-- Information provided follows --

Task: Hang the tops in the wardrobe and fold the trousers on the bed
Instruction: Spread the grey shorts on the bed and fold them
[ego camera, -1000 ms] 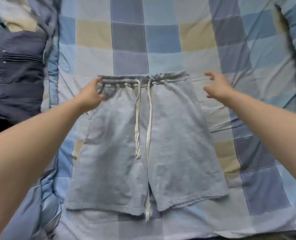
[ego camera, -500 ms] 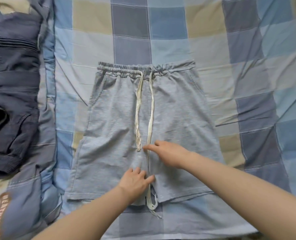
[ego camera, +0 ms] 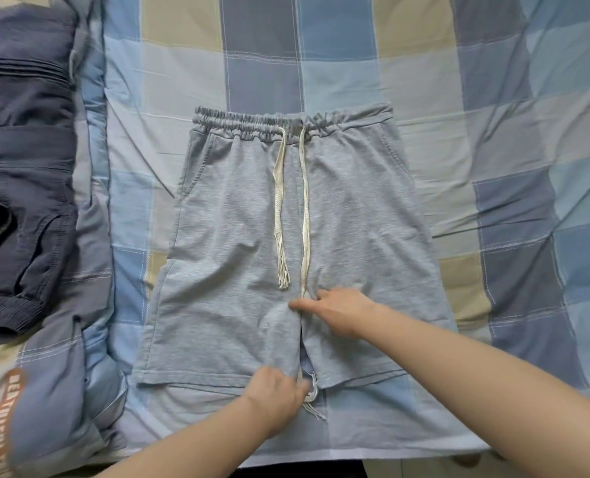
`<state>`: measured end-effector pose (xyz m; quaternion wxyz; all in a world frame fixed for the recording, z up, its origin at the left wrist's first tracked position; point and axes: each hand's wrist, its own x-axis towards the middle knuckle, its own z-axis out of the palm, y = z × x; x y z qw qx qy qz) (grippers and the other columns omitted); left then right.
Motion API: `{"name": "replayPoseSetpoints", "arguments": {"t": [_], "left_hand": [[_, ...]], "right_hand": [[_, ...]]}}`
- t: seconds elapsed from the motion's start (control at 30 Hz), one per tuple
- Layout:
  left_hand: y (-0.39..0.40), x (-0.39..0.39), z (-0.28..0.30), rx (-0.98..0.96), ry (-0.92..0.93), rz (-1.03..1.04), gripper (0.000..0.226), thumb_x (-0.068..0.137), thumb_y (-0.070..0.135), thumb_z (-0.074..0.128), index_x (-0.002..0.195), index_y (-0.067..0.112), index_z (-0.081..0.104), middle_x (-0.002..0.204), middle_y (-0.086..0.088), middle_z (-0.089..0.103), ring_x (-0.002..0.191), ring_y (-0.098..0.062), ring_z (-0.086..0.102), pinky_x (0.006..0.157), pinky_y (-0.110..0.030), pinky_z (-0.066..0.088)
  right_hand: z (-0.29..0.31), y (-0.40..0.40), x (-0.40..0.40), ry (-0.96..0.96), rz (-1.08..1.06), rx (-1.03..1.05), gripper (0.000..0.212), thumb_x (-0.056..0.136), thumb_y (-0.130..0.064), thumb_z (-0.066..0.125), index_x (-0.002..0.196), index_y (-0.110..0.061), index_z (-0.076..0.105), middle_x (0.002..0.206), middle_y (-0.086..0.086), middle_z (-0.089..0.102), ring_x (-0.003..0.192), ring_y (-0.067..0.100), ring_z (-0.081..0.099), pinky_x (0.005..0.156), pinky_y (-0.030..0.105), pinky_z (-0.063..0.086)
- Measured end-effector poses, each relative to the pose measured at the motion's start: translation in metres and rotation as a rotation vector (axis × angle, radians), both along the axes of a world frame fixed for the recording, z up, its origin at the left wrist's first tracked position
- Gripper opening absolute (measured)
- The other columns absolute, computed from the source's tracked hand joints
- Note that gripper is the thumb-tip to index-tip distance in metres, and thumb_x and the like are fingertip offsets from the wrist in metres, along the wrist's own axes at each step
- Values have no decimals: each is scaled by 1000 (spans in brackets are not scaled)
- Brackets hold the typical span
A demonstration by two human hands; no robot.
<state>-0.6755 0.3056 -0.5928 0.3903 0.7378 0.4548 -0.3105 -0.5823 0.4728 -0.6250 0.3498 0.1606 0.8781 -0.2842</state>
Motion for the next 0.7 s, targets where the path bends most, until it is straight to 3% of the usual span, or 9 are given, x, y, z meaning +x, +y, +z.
{"name": "replayPoseSetpoints", "arguments": {"t": [0.1, 0.2, 0.3, 0.43, 0.53, 0.6, 0.7], "left_hand": [[1, 3, 0, 5, -3, 44, 61, 96, 3, 43, 150, 7, 15, 123, -18, 62, 112, -34, 59, 52, -27, 13], [5, 6, -11, 17, 32, 126, 54, 96, 1, 41, 145, 3, 21, 124, -17, 61, 114, -32, 59, 55, -28, 20], [6, 14, -23, 22, 51, 90, 39, 96, 0, 41, 134, 1, 33, 120, -14, 63, 110, -32, 61, 53, -27, 21], [22, 21, -15, 4, 24, 30, 33, 97, -2, 40, 129, 3, 47, 128, -15, 59, 117, -35, 57, 73, -33, 33], [24, 26, 0, 28, -37, -79, 34, 94, -1, 46, 127, 5, 52, 127, -15, 59, 116, -36, 57, 78, -36, 38], [23, 28, 13, 46, -109, -93, 29, 94, 2, 47, 121, 8, 54, 120, -16, 62, 110, -38, 60, 73, -37, 38], [30, 23, 41, 10, -345, 113, 17, 97, 21, 49, 109, 12, 58, 108, -15, 66, 97, -37, 63, 68, -38, 38]], "right_hand": [[-4, -4, 0, 33, -143, -39, 67, 90, 0, 37, 142, -37, 18, 114, 9, 54, 96, 33, 59, 68, 34, 40], [-7, -3, -2, 81, -226, -43, 54, 86, 3, 39, 130, -26, 28, 102, 7, 55, 80, 27, 52, 63, 35, 37], [-8, -4, -2, 95, -233, -42, 52, 86, 4, 39, 129, -23, 31, 100, 6, 52, 79, 26, 51, 63, 37, 40], [-9, -2, 2, 106, -333, -47, 36, 87, 2, 37, 117, -16, 32, 99, 10, 57, 75, 29, 53, 69, 45, 47], [-7, -1, 5, 93, -255, -56, 49, 87, 0, 38, 129, -26, 31, 102, 7, 55, 82, 28, 55, 66, 39, 43], [-7, -1, 7, 70, -184, -40, 61, 89, -2, 38, 139, -35, 26, 104, 4, 51, 87, 25, 54, 65, 35, 37], [-8, 0, 10, 58, -166, -36, 61, 88, -4, 41, 140, -33, 32, 105, 5, 54, 91, 27, 56, 66, 35, 40]]}}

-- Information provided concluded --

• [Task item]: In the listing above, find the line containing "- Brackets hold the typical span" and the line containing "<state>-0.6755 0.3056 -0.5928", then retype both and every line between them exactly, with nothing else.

• [Solved problem]:
- Brackets hold the typical span
A demonstration by two human hands; no robot.
<state>-0.6755 0.3056 -0.5928 0.3903 0.7378 0.4548 -0.3105 -0.5823 0.4728 -0.6250 0.3498 0.1606 0.8781 -0.2842</state>

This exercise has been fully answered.